Che non significa fare la guerra allo sci. Tutt’altro. Il Cai, lo ha ribadito Camanni, non è contro lo sci: «Innoviamo l’esistente, ma non costruiamo nient’altro» dice.

L’esperienza dei Piani di Bobbio, unica stazione sopravvissuta mentre tutte le altre nel Lecchese hanno chiuso per mancanza di neve e freddo dice la stessa cosa. «E’ difficile capire quello che sta succedendo - dice Baruffini -. Incomprensibile l’idea di portare una seggiovia ad Artavaggio dove gli impianti sono chiusi da vent’anni. In Valsassina si spera di riempire le seconde case rimaste vuote rilanciando lo sci, ma sono progetti già vecchi quando sono realizzati».

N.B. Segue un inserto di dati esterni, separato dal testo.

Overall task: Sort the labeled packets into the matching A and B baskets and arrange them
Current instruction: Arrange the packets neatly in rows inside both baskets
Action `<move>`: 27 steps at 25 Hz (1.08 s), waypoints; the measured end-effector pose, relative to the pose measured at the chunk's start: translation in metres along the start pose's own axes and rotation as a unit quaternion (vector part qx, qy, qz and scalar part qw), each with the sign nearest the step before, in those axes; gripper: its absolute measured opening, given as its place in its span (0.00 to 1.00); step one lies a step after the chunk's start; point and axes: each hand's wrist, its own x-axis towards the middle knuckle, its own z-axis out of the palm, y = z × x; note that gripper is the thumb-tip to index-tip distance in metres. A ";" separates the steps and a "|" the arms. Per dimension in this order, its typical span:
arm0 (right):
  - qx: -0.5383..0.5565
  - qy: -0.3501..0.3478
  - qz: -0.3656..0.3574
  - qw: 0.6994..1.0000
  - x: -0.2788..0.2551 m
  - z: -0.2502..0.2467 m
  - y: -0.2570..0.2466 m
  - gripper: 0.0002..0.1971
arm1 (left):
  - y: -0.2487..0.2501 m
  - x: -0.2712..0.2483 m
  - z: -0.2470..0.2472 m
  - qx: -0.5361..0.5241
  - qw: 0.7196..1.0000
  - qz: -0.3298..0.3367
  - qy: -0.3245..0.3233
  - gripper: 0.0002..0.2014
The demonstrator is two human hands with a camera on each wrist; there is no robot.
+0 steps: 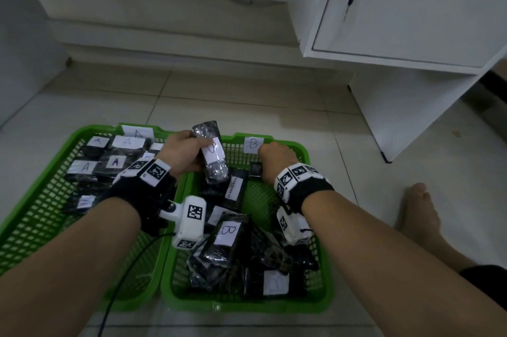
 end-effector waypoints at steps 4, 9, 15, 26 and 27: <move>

In Val d’Aosta le cose non vanno diversamente. «Il territorio è in forte crisi - testimonia Dematteis -. Le stazioni sciistiche sono della Regione e sono tutte in passivo. Ma non ci si pensa. In Piemonte si pensa di costruire bacini con i fondi del Pnrr anche sotto i 2.000 metri, mentre gli imprenditori hanno detto che non investono più niente sotto quella quota. E qui, nelle Alpi centrali con le Olimpiadi imminenti nessuno s’interroga».

Eppure, suggerisce Bonomi bisognerebbe scavare nel fatto economico, ragionare di montagna per ragionare di sviluppo, mettere in gioco «la coscienza di luogo adeguata ai tempi» che significa leggere i segni del cambiamento in atto, capire che il modello fordista dello sci di massa è in crisi, che si è creato o si creerà un vuoto da riempire.

«Anche il sindacato dovrebbe occuparsi di questa situazione - dice Bonomi -, ma il sindacato è assente, così come la politica».